WHAT TO DO: Your reply should repeat, exactly, the line containing "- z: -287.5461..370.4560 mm" and the rest of the material after it.

RAW DATA:
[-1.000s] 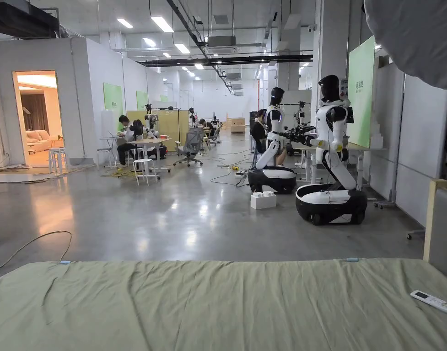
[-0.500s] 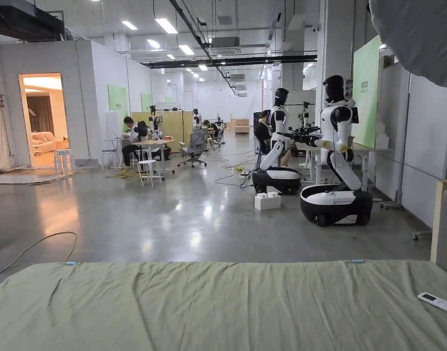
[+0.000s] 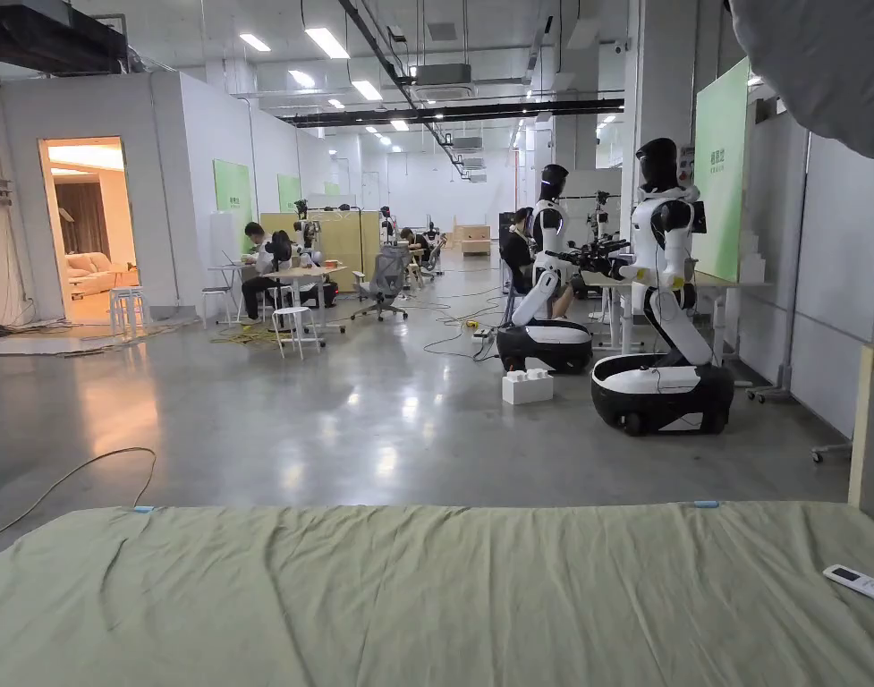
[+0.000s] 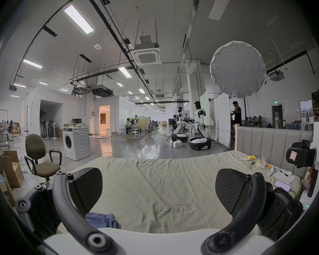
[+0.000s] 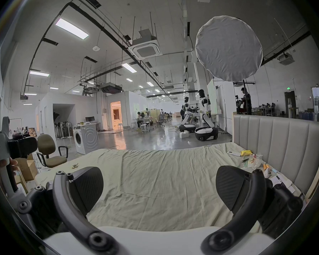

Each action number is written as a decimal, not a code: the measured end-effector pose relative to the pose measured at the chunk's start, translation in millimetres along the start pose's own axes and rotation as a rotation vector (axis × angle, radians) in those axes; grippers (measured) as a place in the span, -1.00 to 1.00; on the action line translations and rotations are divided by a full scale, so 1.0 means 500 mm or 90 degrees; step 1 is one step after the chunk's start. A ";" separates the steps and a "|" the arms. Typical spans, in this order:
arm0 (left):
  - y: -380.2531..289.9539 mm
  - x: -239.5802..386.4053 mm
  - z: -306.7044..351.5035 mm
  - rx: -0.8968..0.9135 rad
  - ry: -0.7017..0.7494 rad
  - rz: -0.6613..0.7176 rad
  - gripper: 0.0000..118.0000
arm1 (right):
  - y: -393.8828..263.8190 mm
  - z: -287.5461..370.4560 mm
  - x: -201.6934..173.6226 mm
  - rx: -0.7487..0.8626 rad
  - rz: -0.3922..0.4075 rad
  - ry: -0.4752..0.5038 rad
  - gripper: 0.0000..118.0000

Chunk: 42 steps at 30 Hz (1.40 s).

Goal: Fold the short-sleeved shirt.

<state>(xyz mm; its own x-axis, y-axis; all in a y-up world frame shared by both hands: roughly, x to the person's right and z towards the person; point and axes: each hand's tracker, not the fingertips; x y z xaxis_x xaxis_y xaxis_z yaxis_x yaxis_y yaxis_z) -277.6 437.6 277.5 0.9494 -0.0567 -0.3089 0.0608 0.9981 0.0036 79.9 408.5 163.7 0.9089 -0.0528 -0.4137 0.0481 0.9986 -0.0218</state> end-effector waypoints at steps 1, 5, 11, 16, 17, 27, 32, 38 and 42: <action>0.001 -0.004 0.001 0.000 -0.001 0.001 1.00 | 0.000 0.000 0.000 0.001 0.000 0.001 1.00; 0.000 -0.012 0.004 0.008 -0.025 0.011 1.00 | -0.001 0.000 -0.003 -0.003 0.015 -0.004 1.00; 0.006 -0.015 -0.003 0.003 -0.032 0.003 1.00 | -0.007 -0.002 -0.012 -0.011 0.044 -0.009 1.00; 0.006 0.004 -0.002 -0.003 -0.038 0.001 1.00 | -0.008 -0.004 -0.011 -0.020 0.032 -0.005 1.00; 0.005 0.004 -0.003 -0.004 -0.037 0.001 1.00 | -0.008 -0.003 -0.009 -0.019 0.030 -0.005 1.00; 0.003 0.006 -0.002 -0.012 -0.032 0.012 1.00 | -0.004 -0.001 -0.004 -0.020 0.021 -0.010 1.00; 0.004 0.006 0.005 -0.001 -0.031 0.009 1.00 | 0.004 -0.001 0.000 -0.019 0.002 -0.018 1.00; 0.006 0.003 0.005 -0.006 -0.028 0.015 1.00 | 0.024 -0.001 0.017 -0.033 -0.141 -0.025 1.00; 0.009 0.002 0.003 -0.005 -0.026 0.021 1.00 | 0.058 -0.004 0.012 -0.079 -0.180 -0.078 1.00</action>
<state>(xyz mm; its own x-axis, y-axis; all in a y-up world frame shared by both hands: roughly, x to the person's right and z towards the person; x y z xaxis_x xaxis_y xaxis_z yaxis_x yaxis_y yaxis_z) -276.0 442.1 278.9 0.9627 -0.0244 -0.2696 0.0267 0.9996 0.0052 86.0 437.3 158.9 0.9101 -0.3202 -0.2632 0.2617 0.9363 -0.2343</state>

TASK RESPONSE:
  - z: -287.5461..370.4560 mm
  - x: -201.6934..173.6226 mm
  - rx: -0.7487..0.8626 rad
  - rz: -0.3922..0.4075 rad
  - ry: -0.4752..0.5038 rad
  - gripper: 0.0000..118.0000

Chunk: 42 steps at 30 Hz (1.40 s).

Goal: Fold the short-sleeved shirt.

<state>(xyz mm; its own x-axis, y-axis; all in a y-up world frame shared by both hands: roughly, x to the person's right and z towards the person; point and axes: each hand's tracker, not the fingertips; x y z xaxis_x xaxis_y xaxis_z yaxis_x yaxis_y yaxis_z) -277.6 437.6 277.5 0.9494 -0.0567 -0.3089 0.0608 0.9981 0.0036 79.9 408.5 163.7 0.9089 -0.0528 -0.4137 0.0481 0.9986 -0.0218</state> end-effector waypoints at steps 1, 5, 11, 16, 17, 27, 32, 38 and 42: <action>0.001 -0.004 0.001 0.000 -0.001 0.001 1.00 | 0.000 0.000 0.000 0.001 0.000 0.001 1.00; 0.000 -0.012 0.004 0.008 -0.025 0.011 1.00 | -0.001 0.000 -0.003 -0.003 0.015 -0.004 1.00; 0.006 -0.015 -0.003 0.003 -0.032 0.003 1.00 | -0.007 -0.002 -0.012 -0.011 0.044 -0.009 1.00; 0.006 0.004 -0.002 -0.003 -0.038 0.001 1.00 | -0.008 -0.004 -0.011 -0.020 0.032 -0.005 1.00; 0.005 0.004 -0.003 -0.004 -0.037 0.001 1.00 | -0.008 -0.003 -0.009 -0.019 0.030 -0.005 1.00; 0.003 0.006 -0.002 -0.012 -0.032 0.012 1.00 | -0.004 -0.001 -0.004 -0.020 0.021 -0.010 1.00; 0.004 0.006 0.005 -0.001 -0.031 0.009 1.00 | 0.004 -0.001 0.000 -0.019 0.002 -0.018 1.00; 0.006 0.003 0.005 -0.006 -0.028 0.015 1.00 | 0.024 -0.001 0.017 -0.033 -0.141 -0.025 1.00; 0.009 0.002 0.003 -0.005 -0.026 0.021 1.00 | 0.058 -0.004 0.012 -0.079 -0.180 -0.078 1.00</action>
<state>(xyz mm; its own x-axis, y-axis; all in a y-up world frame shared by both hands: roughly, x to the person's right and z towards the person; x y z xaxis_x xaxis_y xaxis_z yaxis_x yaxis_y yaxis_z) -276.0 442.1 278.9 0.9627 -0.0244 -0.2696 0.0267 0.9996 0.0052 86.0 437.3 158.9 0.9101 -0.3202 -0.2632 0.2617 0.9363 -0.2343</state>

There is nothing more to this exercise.